Records from a dataset:
=-=-=-=-=

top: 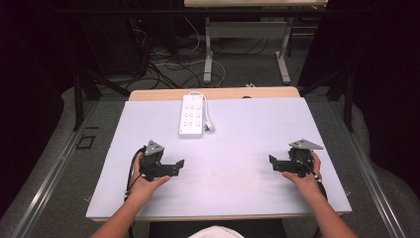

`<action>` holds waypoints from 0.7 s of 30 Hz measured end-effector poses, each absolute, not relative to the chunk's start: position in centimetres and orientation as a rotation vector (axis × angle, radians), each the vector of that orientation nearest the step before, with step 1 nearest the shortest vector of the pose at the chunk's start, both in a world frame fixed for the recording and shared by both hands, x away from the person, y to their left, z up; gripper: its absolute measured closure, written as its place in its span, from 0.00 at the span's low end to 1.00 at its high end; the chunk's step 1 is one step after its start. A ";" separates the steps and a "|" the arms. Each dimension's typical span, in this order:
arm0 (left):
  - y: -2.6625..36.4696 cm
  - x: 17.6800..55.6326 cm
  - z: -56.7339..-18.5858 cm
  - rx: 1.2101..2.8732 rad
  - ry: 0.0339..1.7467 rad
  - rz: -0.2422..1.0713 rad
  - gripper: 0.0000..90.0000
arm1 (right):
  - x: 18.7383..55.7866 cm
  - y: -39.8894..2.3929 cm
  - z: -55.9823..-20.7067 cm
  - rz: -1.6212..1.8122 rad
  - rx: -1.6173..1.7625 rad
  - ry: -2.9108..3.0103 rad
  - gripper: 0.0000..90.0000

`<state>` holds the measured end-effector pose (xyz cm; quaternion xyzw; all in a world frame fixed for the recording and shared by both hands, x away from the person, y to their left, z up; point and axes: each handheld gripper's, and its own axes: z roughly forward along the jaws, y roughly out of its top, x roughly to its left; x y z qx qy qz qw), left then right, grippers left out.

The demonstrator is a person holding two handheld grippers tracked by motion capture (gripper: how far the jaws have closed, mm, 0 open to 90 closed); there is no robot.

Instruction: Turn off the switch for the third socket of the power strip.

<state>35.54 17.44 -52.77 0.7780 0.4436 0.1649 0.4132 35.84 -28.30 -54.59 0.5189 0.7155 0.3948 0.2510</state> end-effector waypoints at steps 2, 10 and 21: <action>17.3 35.6 -52.6 1.981 1.113 0.409 0.09 | 35.9 -28.3 -54.7 1.068 1.404 1.961 0.04; 16.8 36.1 -51.9 1.969 1.111 0.423 0.12 | 35.8 -27.3 -55.3 1.068 1.350 2.085 0.07; 17.1 36.7 -51.9 1.933 1.160 0.419 0.17 | 35.4 -25.9 -55.8 1.000 1.229 2.174 0.08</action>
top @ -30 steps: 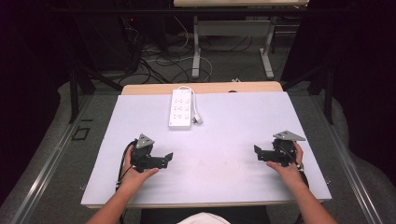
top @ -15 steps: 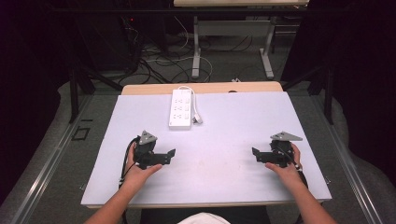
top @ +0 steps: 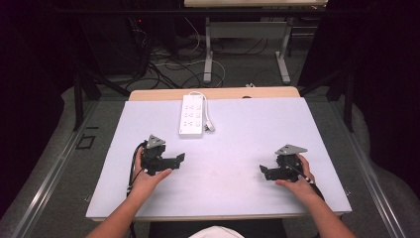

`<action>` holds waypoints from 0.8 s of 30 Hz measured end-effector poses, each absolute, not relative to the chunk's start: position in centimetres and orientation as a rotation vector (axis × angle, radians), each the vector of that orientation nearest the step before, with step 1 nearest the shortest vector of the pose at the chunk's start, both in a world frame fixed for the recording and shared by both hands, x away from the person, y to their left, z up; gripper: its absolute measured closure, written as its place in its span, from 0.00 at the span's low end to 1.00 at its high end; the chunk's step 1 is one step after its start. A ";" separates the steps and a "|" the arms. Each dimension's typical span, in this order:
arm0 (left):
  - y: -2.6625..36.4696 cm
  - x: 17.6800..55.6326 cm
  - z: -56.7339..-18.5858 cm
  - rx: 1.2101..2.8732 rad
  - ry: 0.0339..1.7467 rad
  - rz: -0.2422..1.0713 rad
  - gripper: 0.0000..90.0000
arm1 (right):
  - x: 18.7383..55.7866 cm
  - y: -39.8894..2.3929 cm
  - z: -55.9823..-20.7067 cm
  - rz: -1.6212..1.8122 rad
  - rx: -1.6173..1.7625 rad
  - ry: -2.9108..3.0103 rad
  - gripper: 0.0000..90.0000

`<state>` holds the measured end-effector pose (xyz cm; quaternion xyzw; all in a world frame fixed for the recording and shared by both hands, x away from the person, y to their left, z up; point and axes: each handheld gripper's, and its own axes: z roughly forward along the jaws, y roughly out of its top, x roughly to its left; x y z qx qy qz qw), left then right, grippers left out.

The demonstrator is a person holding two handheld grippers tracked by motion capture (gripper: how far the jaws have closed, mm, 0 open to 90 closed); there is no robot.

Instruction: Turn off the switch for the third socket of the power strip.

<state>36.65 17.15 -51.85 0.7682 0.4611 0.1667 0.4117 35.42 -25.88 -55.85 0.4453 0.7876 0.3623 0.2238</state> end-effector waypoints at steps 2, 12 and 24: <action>17.3 36.7 -51.7 1.944 1.163 0.409 0.17 | 35.4 -26.0 -55.7 1.006 1.238 2.156 0.08; 16.8 37.7 -50.4 1.924 1.167 0.404 0.17 | 35.4 -26.1 -55.6 1.004 1.237 2.143 0.08; 15.8 39.2 -49.1 1.937 1.166 0.392 0.18 | 35.4 -26.2 -55.4 1.017 1.255 2.123 0.08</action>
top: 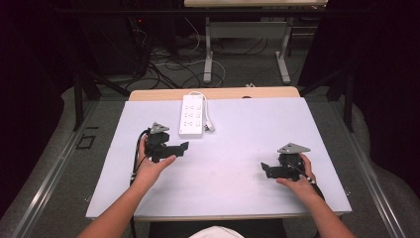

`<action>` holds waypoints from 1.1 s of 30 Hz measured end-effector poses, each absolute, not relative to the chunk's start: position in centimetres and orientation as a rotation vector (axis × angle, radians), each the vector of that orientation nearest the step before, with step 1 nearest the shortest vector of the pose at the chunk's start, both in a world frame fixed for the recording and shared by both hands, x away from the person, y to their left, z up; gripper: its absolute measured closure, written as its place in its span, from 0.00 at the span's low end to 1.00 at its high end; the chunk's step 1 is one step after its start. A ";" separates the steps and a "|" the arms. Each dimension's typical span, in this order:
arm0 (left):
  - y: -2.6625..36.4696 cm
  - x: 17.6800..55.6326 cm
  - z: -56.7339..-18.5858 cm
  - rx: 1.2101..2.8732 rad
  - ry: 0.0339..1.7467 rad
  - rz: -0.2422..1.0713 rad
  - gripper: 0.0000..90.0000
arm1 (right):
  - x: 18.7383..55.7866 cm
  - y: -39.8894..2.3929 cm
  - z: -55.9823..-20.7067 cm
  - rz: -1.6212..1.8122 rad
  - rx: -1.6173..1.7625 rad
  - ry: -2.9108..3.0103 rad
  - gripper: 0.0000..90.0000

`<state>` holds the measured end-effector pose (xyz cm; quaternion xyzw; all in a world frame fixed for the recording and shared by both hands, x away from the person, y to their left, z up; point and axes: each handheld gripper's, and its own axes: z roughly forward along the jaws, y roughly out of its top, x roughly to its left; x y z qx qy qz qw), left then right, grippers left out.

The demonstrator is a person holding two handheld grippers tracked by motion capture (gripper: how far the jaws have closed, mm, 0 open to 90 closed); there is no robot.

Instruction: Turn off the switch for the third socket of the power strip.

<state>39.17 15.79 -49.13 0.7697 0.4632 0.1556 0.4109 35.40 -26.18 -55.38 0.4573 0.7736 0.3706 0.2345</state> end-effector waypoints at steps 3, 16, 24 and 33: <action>15.4 39.4 -48.9 1.945 1.164 0.397 0.18 | 35.5 -26.3 -55.4 1.022 1.238 2.124 0.08; 13.9 40.3 -47.7 1.973 1.146 0.412 0.20 | 35.4 -26.3 -55.2 1.030 1.265 2.111 0.07; 13.0 40.8 -46.8 1.983 1.131 0.420 0.21 | 35.4 -26.4 -55.2 1.031 1.258 2.110 0.08; 12.3 41.4 -45.7 1.976 1.125 0.429 0.22 | 35.5 -26.5 -55.2 1.038 1.246 2.114 0.07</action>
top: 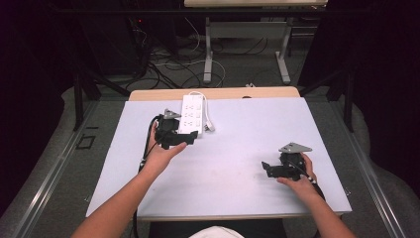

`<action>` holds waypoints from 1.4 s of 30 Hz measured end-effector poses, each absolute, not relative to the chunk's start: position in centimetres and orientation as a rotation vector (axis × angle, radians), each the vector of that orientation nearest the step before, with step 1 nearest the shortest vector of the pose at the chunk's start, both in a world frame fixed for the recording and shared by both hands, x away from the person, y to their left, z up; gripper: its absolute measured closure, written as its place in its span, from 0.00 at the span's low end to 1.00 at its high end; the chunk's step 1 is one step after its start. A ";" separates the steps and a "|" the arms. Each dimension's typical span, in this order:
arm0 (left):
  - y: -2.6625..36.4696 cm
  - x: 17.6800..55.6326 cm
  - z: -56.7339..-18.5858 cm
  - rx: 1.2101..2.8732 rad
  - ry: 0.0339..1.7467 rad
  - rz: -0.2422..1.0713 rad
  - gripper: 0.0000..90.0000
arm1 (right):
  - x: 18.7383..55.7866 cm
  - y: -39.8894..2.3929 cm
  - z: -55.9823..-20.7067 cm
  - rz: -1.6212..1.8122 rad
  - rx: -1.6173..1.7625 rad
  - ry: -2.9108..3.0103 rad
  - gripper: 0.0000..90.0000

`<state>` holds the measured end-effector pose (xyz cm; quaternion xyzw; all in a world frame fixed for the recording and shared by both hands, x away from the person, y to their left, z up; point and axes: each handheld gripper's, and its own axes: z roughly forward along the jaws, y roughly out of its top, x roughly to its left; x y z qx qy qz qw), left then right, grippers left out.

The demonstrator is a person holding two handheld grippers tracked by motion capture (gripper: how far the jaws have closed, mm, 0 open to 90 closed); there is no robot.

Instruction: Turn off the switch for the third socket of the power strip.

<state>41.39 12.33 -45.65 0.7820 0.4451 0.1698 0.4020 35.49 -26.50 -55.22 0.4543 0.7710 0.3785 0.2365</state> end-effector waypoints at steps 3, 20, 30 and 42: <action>12.1 41.7 -45.3 1.973 1.130 0.431 0.22 | 35.5 -26.5 -55.2 1.034 1.250 2.113 0.08; 10.3 43.0 -44.5 1.982 1.132 0.441 0.22 | 35.5 -26.4 -55.3 1.034 1.266 2.120 0.08; 9.6 44.0 -44.2 1.992 1.150 0.443 0.23 | 35.5 -26.3 -55.5 1.034 1.273 2.146 0.08; 9.2 45.1 -44.6 2.007 1.175 0.456 0.23 | 35.6 -26.3 -55.8 1.016 1.261 2.172 0.08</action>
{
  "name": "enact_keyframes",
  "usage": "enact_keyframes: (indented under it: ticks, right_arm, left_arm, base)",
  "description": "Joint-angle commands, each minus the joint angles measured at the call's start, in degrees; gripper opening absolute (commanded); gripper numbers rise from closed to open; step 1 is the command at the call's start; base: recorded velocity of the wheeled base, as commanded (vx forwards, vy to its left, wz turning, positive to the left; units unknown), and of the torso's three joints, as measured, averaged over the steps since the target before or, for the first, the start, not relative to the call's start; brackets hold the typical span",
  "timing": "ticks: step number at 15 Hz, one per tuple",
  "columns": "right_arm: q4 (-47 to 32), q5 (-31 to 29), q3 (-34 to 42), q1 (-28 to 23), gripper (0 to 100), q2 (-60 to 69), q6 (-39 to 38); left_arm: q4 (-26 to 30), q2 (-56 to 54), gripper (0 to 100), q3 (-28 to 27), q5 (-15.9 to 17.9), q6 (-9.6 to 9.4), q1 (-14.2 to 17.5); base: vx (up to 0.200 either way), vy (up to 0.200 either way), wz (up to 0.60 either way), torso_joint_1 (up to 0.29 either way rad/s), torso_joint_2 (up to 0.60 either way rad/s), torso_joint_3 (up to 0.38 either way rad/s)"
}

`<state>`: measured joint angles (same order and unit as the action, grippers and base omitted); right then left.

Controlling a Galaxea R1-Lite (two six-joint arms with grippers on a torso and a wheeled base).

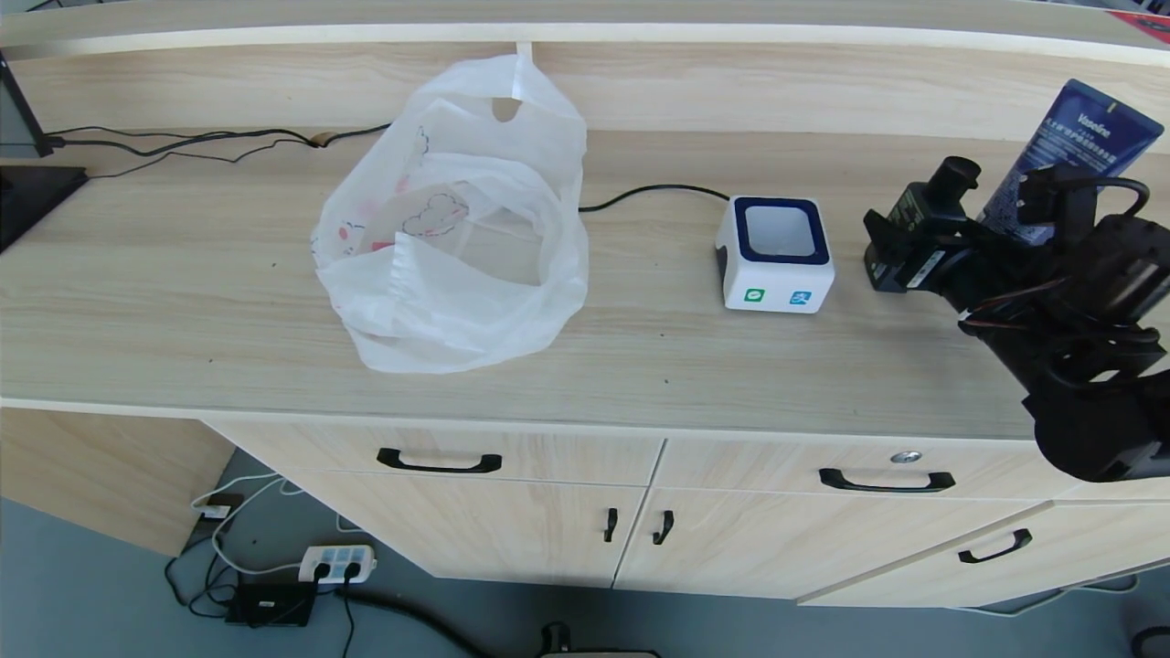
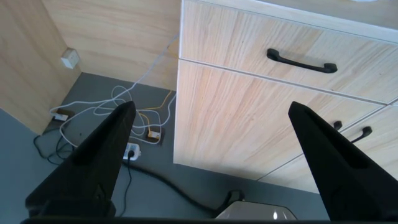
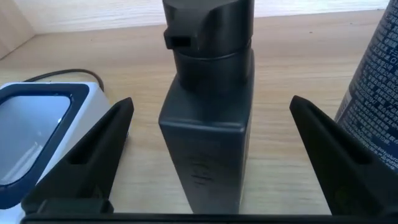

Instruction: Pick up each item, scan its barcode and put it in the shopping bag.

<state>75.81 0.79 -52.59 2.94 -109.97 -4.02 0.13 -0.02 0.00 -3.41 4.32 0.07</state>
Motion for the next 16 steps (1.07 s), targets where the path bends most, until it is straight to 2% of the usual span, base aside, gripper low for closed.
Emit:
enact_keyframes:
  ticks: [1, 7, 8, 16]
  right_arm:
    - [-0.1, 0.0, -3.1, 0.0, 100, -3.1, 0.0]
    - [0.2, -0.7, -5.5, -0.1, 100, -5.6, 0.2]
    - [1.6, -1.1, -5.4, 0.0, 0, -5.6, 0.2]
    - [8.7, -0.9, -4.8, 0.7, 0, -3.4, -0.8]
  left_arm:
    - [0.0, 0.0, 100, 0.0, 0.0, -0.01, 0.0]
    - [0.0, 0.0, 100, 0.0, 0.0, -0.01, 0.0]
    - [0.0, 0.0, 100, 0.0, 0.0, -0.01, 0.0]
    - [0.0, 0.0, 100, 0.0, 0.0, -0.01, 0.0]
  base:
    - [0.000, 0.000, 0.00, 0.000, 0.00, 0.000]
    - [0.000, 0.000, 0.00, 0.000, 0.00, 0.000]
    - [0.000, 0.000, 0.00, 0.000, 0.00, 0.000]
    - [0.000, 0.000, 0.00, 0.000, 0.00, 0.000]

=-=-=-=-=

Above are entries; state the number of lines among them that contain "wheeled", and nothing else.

2